> **WHAT YOU ARE ASKED TO DO**
Copy the lines below, please, starting with the one that contains "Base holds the" and ending with the last. Pictures stay out.

> **COLLECTED DATA**

________

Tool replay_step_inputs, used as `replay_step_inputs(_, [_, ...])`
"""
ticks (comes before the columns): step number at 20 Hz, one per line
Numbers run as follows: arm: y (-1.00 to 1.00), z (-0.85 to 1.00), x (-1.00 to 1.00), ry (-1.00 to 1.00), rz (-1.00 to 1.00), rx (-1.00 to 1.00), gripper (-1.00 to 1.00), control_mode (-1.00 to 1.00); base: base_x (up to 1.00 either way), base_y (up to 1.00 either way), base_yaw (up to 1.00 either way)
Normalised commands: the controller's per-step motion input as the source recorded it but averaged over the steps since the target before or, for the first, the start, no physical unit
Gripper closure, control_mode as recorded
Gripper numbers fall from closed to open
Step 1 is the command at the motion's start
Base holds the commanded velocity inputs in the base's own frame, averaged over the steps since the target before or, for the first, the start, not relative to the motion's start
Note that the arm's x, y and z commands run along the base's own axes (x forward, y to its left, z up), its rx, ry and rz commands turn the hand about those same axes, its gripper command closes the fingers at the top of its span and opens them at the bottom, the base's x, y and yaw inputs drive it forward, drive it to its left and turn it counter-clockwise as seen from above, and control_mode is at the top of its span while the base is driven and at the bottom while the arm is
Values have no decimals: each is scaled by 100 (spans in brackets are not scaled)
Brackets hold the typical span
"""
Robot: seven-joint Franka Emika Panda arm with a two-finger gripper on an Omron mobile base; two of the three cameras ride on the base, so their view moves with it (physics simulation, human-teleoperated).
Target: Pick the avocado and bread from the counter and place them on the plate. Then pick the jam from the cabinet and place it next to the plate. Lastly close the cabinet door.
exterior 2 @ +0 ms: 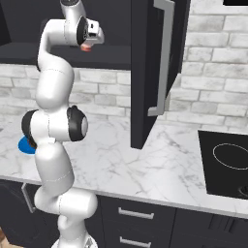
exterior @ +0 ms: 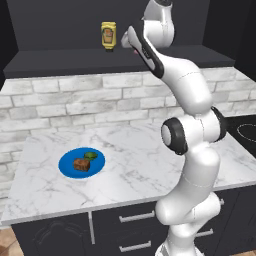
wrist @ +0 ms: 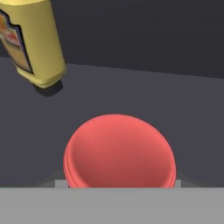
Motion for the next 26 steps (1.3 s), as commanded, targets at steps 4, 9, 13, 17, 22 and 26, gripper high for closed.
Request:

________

> **RESULT OF THIS TASK**
Base holds the commanded velocity inputs in the base's own frame, averaged over the steps since the target before or, for the first, the start, not relative to the motion's start
Note that the arm's x, y and z commands run along the base's own axes (x forward, y to its left, z up), its rx, ry and rz commands turn the hand about those same axes, its gripper command closes the fingers at the top of its span and opens them at the bottom, the base's x, y and yaw inputs drive it forward, drive it to its left and turn it counter-clockwise as seen from above, and control_mode is at the top of its span while the base is driven and at the bottom while the arm is
Values have no decimals: each is scaled by 100 (spans in brackets are not scaled)
Brackets hold the typical span
"""
Robot: seven-joint Franka Emika Panda arm with a two-finger gripper on an Omron mobile base; two of the three cameras ride on the base, so their view moves with it (physics simulation, human-teleoperated).
Target: Pick the avocado and bread from the counter and place them on the plate. Then pick the jam from the cabinet and place it next to the plate. Lastly close the cabinet door.
exterior 2 @ +0 ms: 
exterior @ +0 ms: 
wrist @ +0 ms: 
Motion for the next 26 steps (1.3 s), as commanded, targets at steps 4, 9, 13, 17, 22 and 26, gripper high for closed.
Request:

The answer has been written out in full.